Without question, a luxury.
But the trip didn’t feel so different from the weekends we spent in our parents’ RV, parked in the lot at the base of Snow Summit.
It didn’t feel so different from the year we crammed three families into a friend’s condo in Truckee. We couldn’t open both the oven and the fridge at the same time, and it was a hike to the mountain. But truly, it didn’t matter.
We had as much fun then as we did this year, as much fun this year as we did going skiing with Mom and Dad.
Maybe our families’ legacies aren’t so much about the things we do, but the values those things reveal and the atmosphere they generate.
As different as our life is now from the way we grew up, I see so many similarities to the priorities of our parents.
We take care of our things, love travel, and are faithful stewards of our finances, like my husband’s parents.
We laugh and cackle with friends, host often, and have an open door policy like my parents.
We go big at the holidays, attend church, serve in our communities, and prioritize time together, like both of our families.
We don’t live in the same state, have the same jobs, or spend our days in the same ways. But the good feelings of growing up in our homes, the priorities and values of our parents, really stuck like glue.
Three reminders emerge:
First, what we do as a family only matters to the extent that we enjoy it and spend our time in ways that align with our values.
Second, it doesn’t matter what other families are doing. They have their own priorities, their own sets of values, their own families of origin. Those may or may not align with ours, and that’s okay.
And third, we can’t do it all. We can’t maintain every tradition from our family of origin. We can’t accept every intriguing invitation. And we can’t possibly take every summer trip that comes across our algorithm. We have to pick and choose what works for us. That’s not limiting, it’s liberating.
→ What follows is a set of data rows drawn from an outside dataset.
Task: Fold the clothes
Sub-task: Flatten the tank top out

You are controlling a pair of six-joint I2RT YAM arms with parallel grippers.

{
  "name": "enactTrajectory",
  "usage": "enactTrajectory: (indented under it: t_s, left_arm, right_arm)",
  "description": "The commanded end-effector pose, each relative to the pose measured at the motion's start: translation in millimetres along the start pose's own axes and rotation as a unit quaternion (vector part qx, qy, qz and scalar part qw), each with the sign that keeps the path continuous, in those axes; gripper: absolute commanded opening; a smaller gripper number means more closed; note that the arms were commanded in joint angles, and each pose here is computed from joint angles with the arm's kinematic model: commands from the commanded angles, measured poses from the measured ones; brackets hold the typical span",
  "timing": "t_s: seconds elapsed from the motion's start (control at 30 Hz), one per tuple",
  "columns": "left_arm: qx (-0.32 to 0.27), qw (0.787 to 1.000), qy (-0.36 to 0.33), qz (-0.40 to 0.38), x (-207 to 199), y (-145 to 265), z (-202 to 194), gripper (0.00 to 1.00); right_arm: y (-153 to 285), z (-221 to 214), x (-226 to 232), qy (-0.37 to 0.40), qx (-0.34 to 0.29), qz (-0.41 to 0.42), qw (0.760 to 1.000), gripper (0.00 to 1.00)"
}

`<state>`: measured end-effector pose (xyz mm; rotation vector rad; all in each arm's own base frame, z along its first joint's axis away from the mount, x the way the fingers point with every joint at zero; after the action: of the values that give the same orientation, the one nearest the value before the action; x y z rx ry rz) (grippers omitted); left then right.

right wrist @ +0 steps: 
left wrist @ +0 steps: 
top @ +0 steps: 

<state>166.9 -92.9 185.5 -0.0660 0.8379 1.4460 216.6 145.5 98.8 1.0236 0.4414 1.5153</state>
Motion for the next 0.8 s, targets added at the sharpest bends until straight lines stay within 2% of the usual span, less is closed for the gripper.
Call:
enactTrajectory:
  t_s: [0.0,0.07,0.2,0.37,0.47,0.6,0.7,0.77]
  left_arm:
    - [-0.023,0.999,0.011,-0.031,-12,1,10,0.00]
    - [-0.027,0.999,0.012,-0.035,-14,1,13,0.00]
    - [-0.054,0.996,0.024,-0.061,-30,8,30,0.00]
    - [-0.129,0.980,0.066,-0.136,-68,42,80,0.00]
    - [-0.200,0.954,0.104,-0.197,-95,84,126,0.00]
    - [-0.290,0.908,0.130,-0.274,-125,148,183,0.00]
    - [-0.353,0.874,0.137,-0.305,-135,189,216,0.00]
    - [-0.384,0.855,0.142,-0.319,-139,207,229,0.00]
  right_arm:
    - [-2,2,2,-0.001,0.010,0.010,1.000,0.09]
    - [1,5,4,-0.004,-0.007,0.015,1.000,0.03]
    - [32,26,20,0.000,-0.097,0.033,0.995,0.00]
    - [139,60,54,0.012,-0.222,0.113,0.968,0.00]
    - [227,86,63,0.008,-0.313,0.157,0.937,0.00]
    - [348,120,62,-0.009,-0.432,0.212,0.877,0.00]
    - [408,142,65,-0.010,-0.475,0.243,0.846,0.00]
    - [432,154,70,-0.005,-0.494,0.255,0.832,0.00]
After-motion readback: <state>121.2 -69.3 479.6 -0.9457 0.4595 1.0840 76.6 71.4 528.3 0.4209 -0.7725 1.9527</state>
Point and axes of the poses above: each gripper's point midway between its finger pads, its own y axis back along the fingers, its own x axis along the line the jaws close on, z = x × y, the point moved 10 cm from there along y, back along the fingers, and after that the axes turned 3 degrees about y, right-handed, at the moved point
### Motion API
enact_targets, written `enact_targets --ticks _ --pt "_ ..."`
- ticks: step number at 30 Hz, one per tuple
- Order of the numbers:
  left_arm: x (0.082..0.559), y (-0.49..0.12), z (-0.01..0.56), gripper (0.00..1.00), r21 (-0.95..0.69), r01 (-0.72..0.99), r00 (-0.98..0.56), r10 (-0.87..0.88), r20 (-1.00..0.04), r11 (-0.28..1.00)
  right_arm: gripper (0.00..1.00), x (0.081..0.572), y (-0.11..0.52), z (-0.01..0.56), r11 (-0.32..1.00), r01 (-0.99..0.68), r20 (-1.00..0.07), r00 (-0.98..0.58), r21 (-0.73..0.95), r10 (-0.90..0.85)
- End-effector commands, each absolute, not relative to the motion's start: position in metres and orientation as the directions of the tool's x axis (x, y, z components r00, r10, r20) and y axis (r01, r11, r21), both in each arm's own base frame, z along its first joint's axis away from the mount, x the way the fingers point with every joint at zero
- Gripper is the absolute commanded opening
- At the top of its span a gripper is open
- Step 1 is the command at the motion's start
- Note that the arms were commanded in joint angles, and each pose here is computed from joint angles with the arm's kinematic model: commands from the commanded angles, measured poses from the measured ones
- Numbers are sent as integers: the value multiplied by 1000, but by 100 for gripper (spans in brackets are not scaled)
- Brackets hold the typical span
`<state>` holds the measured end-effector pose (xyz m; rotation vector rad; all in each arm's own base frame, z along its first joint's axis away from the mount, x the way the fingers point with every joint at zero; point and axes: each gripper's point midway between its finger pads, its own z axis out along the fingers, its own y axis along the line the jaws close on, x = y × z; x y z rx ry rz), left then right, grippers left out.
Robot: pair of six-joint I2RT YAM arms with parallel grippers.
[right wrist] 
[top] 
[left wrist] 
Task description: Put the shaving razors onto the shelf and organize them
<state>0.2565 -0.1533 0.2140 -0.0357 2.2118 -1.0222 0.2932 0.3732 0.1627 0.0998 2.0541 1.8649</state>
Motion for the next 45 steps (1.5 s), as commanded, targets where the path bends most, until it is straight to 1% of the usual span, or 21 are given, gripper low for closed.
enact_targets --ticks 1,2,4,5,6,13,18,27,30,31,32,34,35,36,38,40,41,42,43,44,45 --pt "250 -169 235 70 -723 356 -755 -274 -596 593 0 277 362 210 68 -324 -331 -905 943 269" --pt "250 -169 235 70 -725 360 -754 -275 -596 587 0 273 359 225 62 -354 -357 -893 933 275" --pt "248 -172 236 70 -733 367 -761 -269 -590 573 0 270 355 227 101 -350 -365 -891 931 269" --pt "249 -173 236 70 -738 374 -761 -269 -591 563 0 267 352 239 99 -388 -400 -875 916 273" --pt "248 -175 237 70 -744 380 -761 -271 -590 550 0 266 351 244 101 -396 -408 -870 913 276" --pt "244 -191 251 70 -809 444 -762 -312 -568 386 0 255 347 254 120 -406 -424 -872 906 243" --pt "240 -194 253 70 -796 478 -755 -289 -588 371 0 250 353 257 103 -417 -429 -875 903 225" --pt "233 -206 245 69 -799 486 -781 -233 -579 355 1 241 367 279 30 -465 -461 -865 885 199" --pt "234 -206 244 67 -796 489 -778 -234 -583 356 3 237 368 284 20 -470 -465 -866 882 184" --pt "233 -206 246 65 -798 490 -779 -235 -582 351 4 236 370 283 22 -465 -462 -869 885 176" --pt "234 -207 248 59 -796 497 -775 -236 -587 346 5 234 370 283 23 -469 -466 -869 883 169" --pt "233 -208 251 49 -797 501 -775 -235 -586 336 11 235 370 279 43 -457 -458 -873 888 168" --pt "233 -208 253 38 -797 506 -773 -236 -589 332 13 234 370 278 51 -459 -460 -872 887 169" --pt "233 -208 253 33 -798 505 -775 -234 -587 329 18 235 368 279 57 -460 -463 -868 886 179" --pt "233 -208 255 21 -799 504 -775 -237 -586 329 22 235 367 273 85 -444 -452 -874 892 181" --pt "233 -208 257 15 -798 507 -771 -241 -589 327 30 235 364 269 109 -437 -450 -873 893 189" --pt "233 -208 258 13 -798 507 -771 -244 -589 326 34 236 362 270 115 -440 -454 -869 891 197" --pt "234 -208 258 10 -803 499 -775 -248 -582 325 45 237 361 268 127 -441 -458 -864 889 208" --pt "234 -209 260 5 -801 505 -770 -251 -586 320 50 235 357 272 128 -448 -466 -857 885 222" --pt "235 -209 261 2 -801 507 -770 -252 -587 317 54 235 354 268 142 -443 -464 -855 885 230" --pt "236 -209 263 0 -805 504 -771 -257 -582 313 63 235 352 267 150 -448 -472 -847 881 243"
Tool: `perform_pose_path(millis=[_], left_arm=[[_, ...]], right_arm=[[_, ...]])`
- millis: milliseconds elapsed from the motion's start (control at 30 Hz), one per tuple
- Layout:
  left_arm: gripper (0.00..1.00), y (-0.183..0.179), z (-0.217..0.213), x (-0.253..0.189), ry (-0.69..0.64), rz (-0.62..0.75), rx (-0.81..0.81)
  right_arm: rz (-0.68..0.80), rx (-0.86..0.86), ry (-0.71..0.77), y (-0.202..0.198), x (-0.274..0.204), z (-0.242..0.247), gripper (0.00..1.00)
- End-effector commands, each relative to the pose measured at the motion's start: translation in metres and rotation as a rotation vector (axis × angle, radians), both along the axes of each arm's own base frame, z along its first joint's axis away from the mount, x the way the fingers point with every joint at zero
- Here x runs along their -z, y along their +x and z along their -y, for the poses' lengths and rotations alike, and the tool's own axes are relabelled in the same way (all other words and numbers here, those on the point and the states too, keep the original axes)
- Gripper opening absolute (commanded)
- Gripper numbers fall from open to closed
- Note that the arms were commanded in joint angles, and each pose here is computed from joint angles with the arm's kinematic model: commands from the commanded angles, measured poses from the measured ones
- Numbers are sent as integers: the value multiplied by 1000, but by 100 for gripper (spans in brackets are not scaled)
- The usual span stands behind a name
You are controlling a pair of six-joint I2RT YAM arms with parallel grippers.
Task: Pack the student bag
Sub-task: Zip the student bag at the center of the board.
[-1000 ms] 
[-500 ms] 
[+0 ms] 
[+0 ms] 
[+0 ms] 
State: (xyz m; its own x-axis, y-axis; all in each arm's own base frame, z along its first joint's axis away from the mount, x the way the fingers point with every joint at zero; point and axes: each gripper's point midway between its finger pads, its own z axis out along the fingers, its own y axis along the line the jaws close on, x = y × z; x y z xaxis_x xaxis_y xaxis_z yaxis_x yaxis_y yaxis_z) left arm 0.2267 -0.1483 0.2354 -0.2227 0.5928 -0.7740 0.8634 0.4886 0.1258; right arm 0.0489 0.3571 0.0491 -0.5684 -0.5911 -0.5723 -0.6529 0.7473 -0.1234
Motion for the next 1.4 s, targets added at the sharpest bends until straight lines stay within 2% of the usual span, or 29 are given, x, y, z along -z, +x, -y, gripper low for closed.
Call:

Surely, our kids will remember that we taught them to ski.
They’ll remember some of these trips, or bits and pieces of them, anyway. They’ll remember particular meals or flights, road trips or games we played.
Mostly, they’ll remember how it felt to step on the snow for the first time in a year. They’ll remember riding the lift next to dad, who always packed a sandwich for them. They’ll remember Mr. Jeff had chocolates in his pockets. And they’ll remember Mom, who skied behind them so she could pick up a stray pole or help up a weary skier who’d taken a tumble.
They’ll remember evenings in the the condo, pajamas at 6:00 pm, cozy dinners and raucous game nights.
They’ll remember how it felt when Mom and Dad were having fun, too. And maybe that’s the biggest legacy we can leave them.
Maybe they’ll teach their own kids to ski, maybe they won’t. But I’d be willing to bet that the warmth and joy they feel on these trips will stick. The closeness and intimacy of sharing a condo with friends, a week-long slumber party, three meals a day together is something they’ll want to recreate.
What exactly that looks like will be up to them.
How it feels will be largely influenced by us.